- [Task goal]
Under this task are some entries; return every one of them exactly.

Recorded data
★ ★ ★ ★

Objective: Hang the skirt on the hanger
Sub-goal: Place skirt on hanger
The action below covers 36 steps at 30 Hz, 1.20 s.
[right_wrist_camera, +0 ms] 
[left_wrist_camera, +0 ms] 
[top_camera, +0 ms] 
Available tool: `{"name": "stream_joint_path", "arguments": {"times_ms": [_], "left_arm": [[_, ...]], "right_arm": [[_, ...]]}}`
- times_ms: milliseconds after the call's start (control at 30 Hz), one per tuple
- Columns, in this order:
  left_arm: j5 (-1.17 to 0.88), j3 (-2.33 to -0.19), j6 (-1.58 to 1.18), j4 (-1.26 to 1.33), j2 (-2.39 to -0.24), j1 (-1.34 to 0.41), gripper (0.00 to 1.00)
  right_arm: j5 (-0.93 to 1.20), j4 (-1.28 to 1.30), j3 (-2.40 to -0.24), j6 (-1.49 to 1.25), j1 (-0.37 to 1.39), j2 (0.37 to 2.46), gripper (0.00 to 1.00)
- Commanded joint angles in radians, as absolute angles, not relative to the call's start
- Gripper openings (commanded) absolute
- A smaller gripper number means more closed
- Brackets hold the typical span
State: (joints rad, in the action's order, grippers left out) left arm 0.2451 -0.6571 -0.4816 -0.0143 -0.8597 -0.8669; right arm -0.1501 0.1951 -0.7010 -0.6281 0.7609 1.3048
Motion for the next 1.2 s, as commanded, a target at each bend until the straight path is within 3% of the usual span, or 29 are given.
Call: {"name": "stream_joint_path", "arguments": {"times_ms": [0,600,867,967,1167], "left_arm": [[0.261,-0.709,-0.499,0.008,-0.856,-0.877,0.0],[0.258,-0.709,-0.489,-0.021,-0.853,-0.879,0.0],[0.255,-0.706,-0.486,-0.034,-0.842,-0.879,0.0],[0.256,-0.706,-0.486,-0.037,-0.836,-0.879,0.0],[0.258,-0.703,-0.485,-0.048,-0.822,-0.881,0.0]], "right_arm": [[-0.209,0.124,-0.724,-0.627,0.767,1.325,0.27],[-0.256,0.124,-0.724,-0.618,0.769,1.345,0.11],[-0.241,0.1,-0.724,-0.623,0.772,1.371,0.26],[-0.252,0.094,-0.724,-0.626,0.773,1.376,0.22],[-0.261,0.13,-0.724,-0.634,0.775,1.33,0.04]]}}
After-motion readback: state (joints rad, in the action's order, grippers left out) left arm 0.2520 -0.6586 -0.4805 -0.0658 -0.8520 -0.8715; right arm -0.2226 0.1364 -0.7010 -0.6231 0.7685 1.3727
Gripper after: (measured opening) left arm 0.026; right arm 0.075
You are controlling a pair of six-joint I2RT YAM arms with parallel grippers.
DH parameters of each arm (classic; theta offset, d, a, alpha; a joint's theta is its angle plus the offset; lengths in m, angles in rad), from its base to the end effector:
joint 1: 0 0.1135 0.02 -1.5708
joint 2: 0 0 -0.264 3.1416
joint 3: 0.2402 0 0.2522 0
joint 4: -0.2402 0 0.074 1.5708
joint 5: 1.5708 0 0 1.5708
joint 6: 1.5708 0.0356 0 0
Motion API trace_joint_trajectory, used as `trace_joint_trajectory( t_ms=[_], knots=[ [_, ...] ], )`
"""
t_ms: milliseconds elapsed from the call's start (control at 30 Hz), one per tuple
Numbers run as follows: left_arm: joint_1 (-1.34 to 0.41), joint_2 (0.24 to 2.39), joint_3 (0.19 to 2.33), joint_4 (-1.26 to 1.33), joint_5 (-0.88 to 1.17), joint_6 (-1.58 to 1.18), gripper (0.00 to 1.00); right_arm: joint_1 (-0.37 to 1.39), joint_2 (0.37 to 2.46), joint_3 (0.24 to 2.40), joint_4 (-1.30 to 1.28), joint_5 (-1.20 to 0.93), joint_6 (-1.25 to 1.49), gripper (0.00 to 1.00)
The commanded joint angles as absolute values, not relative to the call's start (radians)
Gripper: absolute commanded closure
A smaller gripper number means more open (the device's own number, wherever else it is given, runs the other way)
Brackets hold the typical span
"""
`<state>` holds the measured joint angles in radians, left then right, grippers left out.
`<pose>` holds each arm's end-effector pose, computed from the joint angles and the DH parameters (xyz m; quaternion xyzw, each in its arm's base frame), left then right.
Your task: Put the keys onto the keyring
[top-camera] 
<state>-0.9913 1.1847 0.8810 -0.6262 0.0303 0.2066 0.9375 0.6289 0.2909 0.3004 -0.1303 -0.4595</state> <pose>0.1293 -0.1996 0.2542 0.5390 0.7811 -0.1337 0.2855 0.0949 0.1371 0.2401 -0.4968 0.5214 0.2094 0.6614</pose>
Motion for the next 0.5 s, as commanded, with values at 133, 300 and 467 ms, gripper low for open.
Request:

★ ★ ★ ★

- [Written reply]
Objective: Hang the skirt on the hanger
Sub-goal: Place skirt on hanger
The action below covers 36 steps at 30 Hz, 1.20 s.
[right_wrist_camera, +0 ms] 
[left_wrist_camera, +0 ms] 
[top_camera, +0 ms] 
Available tool: `{"name": "stream_joint_path", "arguments": {"times_ms": [_], "left_arm": [[_, ...]], "right_arm": [[_, ...]]}}`
- times_ms: milliseconds after the call's start (control at 30 Hz), one per tuple
- Columns, in this order:
  left_arm: j5 (-1.17 to 0.88), j3 (-2.33 to -0.19), j6 (-1.58 to 1.18), j4 (-1.26 to 1.33), j2 (-2.39 to -0.24), j1 (-1.34 to 0.41), gripper (0.00 to 1.00)
  right_arm: j5 (-0.93 to 1.20), j4 (-1.28 to 1.30), j3 (-2.40 to -0.24), j6 (-1.49 to 1.25), j1 (-0.37 to 1.39), j2 (0.37 to 2.46), gripper (0.00 to 1.00)
- Commanded joint angles in radians, as absolute angles, not relative to the call's start
- Gripper openings (commanded) absolute
- A smaller gripper number means more closed
- Brackets hold the typical span
State: (joints rad, in the action's order, grippers left out) left arm 0.2451 -0.6571 -0.4816 -0.0143 -0.8597 -0.8669; right arm -0.1501 0.1951 -0.7010 -0.6281 0.7609 1.3048
Motion for the next 1.2 s, as commanded, a target at each bend until the straight path is within 3% of the usual span, or 29 are given.
Call: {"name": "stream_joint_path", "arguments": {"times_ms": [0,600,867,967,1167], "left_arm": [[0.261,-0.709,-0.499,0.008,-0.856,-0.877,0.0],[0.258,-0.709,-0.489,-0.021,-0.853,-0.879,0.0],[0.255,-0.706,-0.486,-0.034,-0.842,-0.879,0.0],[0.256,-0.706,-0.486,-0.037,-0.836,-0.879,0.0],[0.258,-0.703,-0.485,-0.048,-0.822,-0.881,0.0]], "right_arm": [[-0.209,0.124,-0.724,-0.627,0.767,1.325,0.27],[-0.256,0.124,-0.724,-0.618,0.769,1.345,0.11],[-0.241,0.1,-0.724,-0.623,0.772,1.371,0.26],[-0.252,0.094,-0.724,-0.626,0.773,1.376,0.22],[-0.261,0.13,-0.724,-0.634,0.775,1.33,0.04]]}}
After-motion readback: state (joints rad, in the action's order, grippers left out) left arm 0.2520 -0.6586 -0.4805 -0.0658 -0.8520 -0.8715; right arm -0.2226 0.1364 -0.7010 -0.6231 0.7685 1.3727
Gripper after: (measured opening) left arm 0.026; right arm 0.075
You are controlling a pair of six-joint I2RT YAM arms with parallel grippers.
DH parameters of each arm (classic; theta offset, d, a, alpha; a joint's theta is its angle plus the offset; lengths in m, angles in rad), from its base to the end effector:
joint 1: 0 0.1135 0.02 -1.5708
joint 2: 0 0 -0.264 3.1416
joint 3: 0.2402 0 0.2522 0
joint 4: -0.2402 0 0.074 1.5708
joint 5: 1.5708 0 0 1.5708
joint 6: 1.5708 0.0356 0 0
Motion API trace_joint_trajectory, used as `trace_joint_trajectory( t_ms=[_], knots=[ [_, ...] ], )`
"""
t_ms: milliseconds elapsed from the call's start (control at 30 Hz), one per tuple
Numbers run as follows: left_arm: joint_1 (-1.34 to 0.41), joint_2 (0.24 to 2.39), joint_3 (0.19 to 2.33), joint_4 (-1.26 to 1.33), joint_5 (-0.88 to 1.17), joint_6 (-1.58 to 1.18), gripper (0.00 to 1.00); right_arm: joint_1 (-0.37 to 1.39), joint_2 (0.37 to 2.46), joint_3 (0.24 to 2.40), joint_4 (-1.30 to 1.28), joint_5 (-1.20 to 0.93), joint_6 (-1.25 to 1.49), gripper (0.00 to 1.00)
The commanded joint angles as absolute values, not relative to the call's start (radians)
Gripper: absolute commanded closure
A smaller gripper number means more open (the device's own number, wherever else it is given, runs the other way)
Brackets hold the typical span
"""
`<state>` holds the measured joint angles in radians, left then right, grippers left out.
`<pose>` holds each arm's end-effector pose, computed from the joint angles and the DH parameters (xyz m; quaternion xyzw, each in its arm's base frame), left then right.
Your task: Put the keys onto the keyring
[top-camera] 
<state>-0.9913 1.1847 0.8810 -0.6262 0.0303 0.2066 0.9375 0.6289 0.2909 0.3004 -0.1303 -0.4595</state> <pose>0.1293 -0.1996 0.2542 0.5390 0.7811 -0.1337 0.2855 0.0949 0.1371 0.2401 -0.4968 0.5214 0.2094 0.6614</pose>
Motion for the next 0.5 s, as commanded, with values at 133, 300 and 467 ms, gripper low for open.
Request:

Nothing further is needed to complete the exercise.